What is gold standard and what is ground
               truth?

Cardoso, Jefferson Rosa; Pereira, Ligia Maxwell; Iversen, Maura Daly; Ramos, Adilson Luiz

doi:10.1590/2176-9451.19.5.027-030.ebo

"What has not been examined impartially, has not been well examined. Scepticism is therefore the first step towards truth." (Denis Diderot, Philosopher)

Clinical decision-making is complex and based upon accurate evaluation of clinical findings using diagnostic tests and reference standard data. Given that many aspects of dental examination are not direct measures, but rely on indirect measures, it is important for clinicians to understand the basic principles and terms used to assess the accuracy of diagnostic tests and to appropriately evaluate published literature regarding these tests. Luckily, there is a variety of readily available metric systems to assess the quality of diagnostic test studies and to help clinicians better understand evidence-based literature.

Dentistry, or shall we say Clinical Dentistry, is becoming more complex and patients have been better informed. Importantly, health care has also shifted focus to emphasize evidence-based practice (EBP). EBP is considered the gold standard for health professional decision-making. No one can deny that the activities in the field of evidence-based Dentistry have grown exponentially in the last decade. However, we cannot forget that Pierre Fauchard (1678 - 1761) may have been the first to warn the dental field about the concept of evidence, taking into consideration the practices of the time. Fauchard and James Lind (1716-1790) were both concerned about the health of sailors dying of scurvy and, for this reason, conceptualized a "clinical trial" involving the use of vitamin C to counteract the disease. The former even tested techniques for the removal of caries, dental restoration and implants.

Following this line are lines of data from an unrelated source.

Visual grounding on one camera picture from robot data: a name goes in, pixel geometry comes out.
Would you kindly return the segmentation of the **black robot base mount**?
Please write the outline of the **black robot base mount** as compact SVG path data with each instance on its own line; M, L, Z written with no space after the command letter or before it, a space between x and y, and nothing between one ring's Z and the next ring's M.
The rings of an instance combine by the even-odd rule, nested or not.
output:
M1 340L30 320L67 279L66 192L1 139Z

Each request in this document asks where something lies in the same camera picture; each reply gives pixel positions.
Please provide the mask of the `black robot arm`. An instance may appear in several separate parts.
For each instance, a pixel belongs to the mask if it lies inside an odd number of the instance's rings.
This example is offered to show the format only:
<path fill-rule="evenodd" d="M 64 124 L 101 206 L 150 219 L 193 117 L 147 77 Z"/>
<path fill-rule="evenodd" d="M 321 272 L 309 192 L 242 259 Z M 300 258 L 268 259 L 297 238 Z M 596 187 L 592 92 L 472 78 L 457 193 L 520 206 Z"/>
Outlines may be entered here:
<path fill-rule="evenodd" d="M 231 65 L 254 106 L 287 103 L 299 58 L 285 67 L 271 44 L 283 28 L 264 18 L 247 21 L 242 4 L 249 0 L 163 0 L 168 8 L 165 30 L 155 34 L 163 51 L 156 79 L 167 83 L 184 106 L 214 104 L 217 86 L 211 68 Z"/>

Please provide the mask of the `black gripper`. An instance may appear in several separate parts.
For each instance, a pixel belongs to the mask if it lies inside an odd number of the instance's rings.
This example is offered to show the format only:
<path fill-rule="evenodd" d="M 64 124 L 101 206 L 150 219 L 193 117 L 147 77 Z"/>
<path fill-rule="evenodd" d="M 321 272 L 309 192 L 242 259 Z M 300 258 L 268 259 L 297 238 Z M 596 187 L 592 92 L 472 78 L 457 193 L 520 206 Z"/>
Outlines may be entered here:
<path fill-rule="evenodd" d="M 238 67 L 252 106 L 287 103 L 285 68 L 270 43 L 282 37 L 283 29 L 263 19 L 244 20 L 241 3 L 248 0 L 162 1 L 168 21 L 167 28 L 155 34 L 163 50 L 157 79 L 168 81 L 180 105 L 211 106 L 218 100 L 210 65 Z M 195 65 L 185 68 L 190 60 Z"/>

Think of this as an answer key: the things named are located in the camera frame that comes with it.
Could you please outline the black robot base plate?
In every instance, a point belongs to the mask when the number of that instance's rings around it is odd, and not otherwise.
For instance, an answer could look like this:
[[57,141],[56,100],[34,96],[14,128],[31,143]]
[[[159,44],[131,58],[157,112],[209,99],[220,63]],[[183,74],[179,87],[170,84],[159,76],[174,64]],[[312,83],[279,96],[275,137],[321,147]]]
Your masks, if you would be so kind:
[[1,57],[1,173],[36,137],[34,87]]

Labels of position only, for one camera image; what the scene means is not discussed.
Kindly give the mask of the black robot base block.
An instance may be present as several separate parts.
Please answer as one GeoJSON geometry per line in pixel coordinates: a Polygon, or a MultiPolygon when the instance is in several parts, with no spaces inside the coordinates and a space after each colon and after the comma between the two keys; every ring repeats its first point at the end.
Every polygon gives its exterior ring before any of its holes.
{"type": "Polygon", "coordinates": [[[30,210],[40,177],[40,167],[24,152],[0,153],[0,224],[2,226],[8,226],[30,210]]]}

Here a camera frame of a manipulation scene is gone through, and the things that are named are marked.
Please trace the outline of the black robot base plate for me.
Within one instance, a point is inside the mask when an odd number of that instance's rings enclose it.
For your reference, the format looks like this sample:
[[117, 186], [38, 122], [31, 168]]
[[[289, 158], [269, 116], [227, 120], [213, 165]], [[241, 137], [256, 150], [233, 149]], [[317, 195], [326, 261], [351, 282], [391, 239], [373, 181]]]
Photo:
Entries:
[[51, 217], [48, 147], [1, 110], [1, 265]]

The true meaning of evidence-based Dentistry is grounded in a solid understanding and application of clinical epidemiology principles to reduce any confusion that may exist due to academic training. Epidemiology is defined as the "Science of making predictions about individual patients or a group, by recounting clinical events in similar patients in order to ensure that the predictions are correct". Clinical epidemiology is "a subfield that applies the principles and methods of epidemiology to study the occurrence and outcomes of disease in people with a given illness".¹

The ability to precisely define a question of interest (clinical question), derive relevant information from databases, differentiate research methodology, select statistical procedures as well as the ability to critically evaluate studies and understand their implications for care, are required skills.² However, let us not be too optimistic; there are drawbacks. Ironically, political, social and economic pressure limits the time available for practitioners to seek answers to clinical questions. Furthermore, there is a surprising number of weekly published studies, from the best to the worst.

This paper will discuss a clinical question, among several that can be built "epidemiologically", specifically, diagnostic test accuracy. In other words, the study will provide estimates of the ability of a diagnostic test to discriminate between patients with or without a pre-defined health condition, comparing the results with a standard reference test. There will always be one predictor variable (result of the test) and an outcome (presence or absence of the disease).³ Furthermore, we add the concept of ground truth, which is a set of measures known to be more accurate than the measurements of the system you are testing.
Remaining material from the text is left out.